● **DATASET SECTION**
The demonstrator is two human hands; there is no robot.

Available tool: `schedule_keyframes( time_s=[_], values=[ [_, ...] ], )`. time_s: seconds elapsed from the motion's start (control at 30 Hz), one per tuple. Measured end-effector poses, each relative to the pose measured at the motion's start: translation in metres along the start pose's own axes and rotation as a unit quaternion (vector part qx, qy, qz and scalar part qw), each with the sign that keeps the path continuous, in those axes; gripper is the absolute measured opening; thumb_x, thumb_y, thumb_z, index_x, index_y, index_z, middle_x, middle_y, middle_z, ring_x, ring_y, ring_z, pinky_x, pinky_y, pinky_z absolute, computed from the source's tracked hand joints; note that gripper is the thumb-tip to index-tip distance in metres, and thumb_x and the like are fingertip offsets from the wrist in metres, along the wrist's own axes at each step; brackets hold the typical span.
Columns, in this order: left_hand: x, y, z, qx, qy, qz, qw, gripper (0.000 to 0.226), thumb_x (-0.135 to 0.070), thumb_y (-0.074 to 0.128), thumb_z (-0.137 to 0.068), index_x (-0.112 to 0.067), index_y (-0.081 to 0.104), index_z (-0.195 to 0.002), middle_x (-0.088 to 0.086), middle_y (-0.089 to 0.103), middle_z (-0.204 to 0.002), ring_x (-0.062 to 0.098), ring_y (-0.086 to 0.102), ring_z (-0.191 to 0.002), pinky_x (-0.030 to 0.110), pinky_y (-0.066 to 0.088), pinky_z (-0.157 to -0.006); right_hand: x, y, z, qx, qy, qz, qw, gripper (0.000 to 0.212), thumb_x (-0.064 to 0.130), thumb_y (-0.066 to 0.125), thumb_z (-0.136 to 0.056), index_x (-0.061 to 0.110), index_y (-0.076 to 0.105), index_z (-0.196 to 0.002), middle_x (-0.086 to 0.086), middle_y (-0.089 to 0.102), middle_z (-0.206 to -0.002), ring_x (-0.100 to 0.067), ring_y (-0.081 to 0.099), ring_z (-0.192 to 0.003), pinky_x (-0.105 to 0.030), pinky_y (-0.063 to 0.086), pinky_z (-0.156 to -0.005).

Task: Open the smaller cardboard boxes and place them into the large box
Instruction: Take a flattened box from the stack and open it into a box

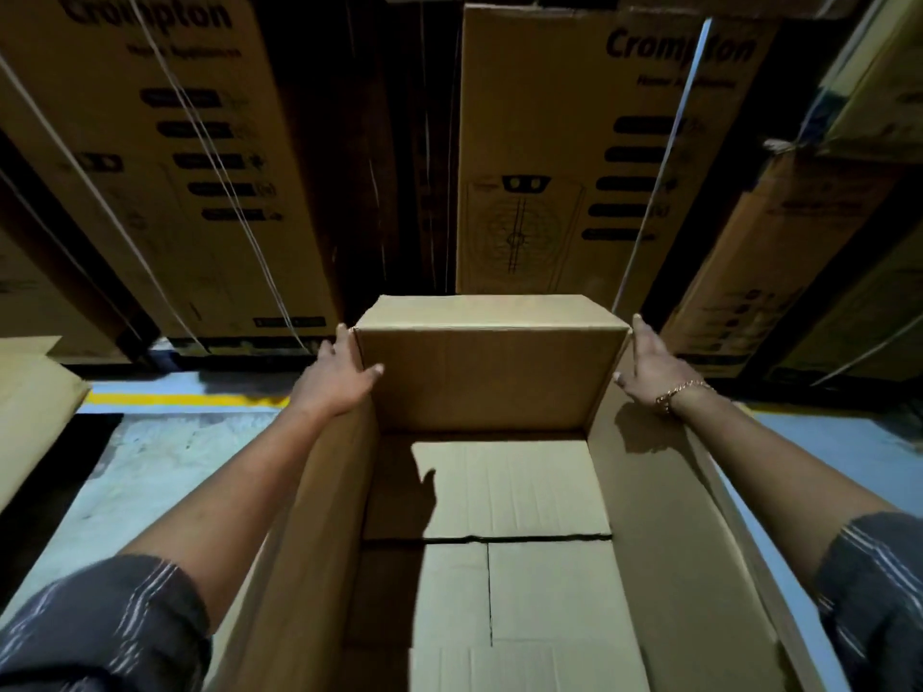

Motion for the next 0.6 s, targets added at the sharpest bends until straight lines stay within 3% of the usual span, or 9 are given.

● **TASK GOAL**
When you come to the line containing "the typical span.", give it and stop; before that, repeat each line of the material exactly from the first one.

● **COMPLETED EXERCISE**
The demonstrator is two human hands; there is no robot.

Available tool: `schedule_keyframes( time_s=[_], values=[ [_, ...] ], )`. time_s: seconds elapsed from the motion's start (control at 30 Hz), one per tuple. Measured end-effector poses, each relative to the pose measured at the motion's start: translation in metres along the start pose's own axes and rotation as a unit quaternion (vector part qx, qy, qz and scalar part qw), each with the sign that keeps the path continuous, in those axes; gripper is the absolute measured opening; thumb_x, thumb_y, thumb_z, index_x, index_y, index_z, middle_x, middle_y, middle_z, ring_x, ring_y, ring_z, pinky_x, pinky_y, pinky_z absolute, computed from the source's tracked hand joints; note that gripper is the thumb-tip to index-tip distance in metres, and thumb_x and the like are fingertip offsets from the wrist in metres, along the wrist's own axes at each step; brackets hold the typical span.

Nothing remains to be added to this answer.